Assignment
Each entry is to be printed again word for word.

Dataset excerpts
^^^^^^^^

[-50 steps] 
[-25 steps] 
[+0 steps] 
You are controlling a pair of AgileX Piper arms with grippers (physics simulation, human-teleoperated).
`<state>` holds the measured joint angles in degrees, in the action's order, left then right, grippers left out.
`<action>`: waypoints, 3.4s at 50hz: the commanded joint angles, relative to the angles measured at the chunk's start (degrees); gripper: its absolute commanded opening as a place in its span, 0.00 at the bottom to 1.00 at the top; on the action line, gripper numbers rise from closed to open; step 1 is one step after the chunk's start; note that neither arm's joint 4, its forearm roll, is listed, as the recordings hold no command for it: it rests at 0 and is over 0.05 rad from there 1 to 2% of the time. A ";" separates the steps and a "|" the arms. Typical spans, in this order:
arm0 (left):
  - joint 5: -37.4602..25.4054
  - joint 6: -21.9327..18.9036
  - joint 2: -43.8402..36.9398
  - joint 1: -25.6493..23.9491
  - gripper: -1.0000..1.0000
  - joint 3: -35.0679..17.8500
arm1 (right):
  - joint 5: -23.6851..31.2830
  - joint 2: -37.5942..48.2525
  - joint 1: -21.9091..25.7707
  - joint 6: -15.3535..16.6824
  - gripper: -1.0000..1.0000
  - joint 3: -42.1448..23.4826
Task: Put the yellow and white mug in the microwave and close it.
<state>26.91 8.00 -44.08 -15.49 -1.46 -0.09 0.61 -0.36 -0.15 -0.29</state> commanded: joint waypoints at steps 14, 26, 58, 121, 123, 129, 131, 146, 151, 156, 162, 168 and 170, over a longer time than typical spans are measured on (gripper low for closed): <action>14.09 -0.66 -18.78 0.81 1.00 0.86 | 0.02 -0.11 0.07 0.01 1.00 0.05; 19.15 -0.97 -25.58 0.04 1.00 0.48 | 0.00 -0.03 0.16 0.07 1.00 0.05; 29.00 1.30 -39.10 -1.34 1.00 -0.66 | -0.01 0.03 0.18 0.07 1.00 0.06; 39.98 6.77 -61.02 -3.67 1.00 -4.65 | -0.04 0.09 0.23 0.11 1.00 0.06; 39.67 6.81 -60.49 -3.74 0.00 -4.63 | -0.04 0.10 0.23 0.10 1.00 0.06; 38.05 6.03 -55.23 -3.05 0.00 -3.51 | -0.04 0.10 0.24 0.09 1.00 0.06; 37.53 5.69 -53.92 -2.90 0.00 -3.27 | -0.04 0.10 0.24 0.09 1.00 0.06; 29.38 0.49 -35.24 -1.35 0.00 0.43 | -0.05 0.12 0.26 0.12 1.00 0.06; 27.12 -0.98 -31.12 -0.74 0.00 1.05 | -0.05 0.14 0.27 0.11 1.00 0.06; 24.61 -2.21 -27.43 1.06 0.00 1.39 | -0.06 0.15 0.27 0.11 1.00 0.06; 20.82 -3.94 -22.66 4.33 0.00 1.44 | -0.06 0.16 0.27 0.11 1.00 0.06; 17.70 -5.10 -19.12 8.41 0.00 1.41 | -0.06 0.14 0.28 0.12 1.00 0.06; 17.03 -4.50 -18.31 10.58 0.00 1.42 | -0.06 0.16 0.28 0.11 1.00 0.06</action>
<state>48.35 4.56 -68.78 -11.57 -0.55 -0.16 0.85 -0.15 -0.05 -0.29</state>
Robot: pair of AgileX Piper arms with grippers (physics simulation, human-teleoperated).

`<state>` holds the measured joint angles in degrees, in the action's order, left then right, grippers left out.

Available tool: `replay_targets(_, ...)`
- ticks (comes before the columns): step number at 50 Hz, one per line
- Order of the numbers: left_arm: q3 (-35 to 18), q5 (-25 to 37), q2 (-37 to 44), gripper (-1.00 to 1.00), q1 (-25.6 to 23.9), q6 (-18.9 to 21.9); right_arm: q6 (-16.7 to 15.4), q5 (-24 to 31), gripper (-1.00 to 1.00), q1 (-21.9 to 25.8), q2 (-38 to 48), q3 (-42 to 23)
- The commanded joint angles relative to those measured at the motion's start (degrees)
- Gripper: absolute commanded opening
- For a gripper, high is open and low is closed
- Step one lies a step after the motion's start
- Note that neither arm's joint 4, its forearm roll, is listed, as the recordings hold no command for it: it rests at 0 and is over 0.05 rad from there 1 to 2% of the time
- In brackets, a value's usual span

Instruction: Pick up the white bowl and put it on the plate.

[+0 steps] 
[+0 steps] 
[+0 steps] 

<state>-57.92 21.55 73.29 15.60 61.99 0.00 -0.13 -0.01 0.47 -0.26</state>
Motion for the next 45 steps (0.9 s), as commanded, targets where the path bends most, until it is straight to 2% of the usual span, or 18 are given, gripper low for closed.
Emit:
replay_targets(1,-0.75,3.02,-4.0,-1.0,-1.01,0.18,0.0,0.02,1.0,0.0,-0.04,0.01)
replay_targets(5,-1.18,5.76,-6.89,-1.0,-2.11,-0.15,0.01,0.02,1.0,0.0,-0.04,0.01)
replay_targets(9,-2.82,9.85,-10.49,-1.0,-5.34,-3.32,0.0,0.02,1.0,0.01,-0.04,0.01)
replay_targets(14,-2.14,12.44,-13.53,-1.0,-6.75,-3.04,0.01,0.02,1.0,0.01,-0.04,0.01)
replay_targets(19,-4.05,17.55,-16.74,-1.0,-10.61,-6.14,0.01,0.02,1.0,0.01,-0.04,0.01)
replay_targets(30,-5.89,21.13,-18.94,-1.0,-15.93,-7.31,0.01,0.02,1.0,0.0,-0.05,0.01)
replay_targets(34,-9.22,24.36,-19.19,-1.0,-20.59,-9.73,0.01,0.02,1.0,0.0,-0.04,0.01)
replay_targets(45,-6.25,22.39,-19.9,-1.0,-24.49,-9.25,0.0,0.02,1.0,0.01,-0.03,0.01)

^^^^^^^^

Result for this exercise
[-50 steps] 
[-25 steps] 
[+0 steps] 
You are controlling a pair of AgileX Piper arms with grippers (physics simulation, human-teleoperated).
`<state>` holds the measured joint angles in degrees, in the action's order, left then right, grippers left out.
`<action>`: waypoints, 3.4s at 50hz: the commanded joint angles, relative to the angles measured at the chunk's start (degrees); gripper: its absolute commanded opening as a place in its span, 0.00 at the bottom to 1.00 at the top; on the action line, gripper numbers rise from closed to open; step 1 is one step after the chunk's start; note that neither arm's joint 4, its forearm roll, is listed, as the recordings hold no command for it: it rests at 0 and is over 0.05 rad from there 1 to 2% of the time. A ";" separates the steps and a "|" the arms. Typical spans, in this order:
arm0 (left):
  - joint 5: -37.4602..25.4054
  - joint 6: -21.9327..18.9036
  - joint 2: -43.8402..36.9398
  - joint 1: -25.6493..23.9491
  - gripper: -1.0000..1.0000
  - joint 3: -35.0679..17.8500
arm1 (right):
  - joint 5: -23.6851..31.2830
  - joint 2: -37.5942..48.2525
  - joint 1: -21.9091..25.7707
  - joint 6: -15.3535..16.6824
  - gripper: -1.0000..1.0000
  - joint 3: -42.1448..23.4826
Task: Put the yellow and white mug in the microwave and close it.
<state>26.91 8.00 -44.08 -15.49 -1.46 -0.09 0.61 -0.36 -0.15 -0.29</state> commanded: joint waypoints at steps 14, 26, 58, 121, 123, 129, 131, 146, 151, 156, 162, 168 and 170, over a longer time than typical spans are measured on (gripper low for closed): <action>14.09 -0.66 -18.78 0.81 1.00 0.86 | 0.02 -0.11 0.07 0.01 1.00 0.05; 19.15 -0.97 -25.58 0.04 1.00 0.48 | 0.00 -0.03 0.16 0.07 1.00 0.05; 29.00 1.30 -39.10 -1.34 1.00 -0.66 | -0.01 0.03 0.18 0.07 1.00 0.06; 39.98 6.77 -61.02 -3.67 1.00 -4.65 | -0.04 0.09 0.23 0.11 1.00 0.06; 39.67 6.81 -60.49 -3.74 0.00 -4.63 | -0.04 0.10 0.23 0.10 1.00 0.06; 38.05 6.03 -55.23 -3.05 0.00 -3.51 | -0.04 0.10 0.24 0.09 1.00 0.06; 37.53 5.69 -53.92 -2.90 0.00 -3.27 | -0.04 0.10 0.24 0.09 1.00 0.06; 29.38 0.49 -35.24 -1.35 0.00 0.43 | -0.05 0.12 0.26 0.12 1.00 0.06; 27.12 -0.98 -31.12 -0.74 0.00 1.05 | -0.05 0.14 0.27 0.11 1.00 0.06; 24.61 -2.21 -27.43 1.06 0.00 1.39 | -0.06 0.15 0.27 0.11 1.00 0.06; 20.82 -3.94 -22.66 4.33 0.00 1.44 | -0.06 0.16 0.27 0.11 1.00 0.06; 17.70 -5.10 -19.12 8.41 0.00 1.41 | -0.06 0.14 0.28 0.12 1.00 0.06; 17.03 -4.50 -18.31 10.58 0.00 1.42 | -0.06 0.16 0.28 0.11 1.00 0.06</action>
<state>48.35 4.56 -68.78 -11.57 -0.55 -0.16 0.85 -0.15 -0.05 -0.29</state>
Robot: pair of AgileX Piper arms with grippers (physics simulation, human-teleoperated).

`<state>` holds the measured joint angles in degrees, in the action's order, left then right, grippers left out.

Available tool: `replay_targets(_, ...)`
- ticks (comes before the columns): step number at 50 Hz, one per line
- Order of the numbers: left_arm: q3 (-35 to 18), q5 (-25 to 37), q2 (-37 to 44), gripper (-1.00 to 1.00), q1 (-25.6 to 23.9), q6 (-18.9 to 21.9); right_arm: q6 (-16.7 to 15.4), q5 (-24 to 31), gripper (-1.00 to 1.00), q1 (-21.9 to 25.8), q2 (-38 to 48), q3 (-42 to 23)
- The commanded joint angles relative to those measured at the motion's start (degrees)
- Gripper: absolute commanded opening
- For a gripper, high is open and low is closed
- Step one lies a step after the motion's start
- Note that neither arm's joint 4, its forearm roll, is listed, as the recordings hold no command for it: it rests at 0 and is over 0.05 rad from there 1 to 2% of the time
- In brackets, a value's usual span

Instruction: Pick up the white bowl and put it on the plate.

[+0 steps] 
[+0 steps] 
[+0 steps] 

<state>-57.92 21.55 73.29 15.60 61.99 0.00 -0.13 -0.01 0.47 -0.26</state>
Motion for the next 45 steps (0.9 s), as commanded, targets where the path bends most, until it is straight to 2% of the usual span, or 18 are given, gripper low for closed.
Emit:
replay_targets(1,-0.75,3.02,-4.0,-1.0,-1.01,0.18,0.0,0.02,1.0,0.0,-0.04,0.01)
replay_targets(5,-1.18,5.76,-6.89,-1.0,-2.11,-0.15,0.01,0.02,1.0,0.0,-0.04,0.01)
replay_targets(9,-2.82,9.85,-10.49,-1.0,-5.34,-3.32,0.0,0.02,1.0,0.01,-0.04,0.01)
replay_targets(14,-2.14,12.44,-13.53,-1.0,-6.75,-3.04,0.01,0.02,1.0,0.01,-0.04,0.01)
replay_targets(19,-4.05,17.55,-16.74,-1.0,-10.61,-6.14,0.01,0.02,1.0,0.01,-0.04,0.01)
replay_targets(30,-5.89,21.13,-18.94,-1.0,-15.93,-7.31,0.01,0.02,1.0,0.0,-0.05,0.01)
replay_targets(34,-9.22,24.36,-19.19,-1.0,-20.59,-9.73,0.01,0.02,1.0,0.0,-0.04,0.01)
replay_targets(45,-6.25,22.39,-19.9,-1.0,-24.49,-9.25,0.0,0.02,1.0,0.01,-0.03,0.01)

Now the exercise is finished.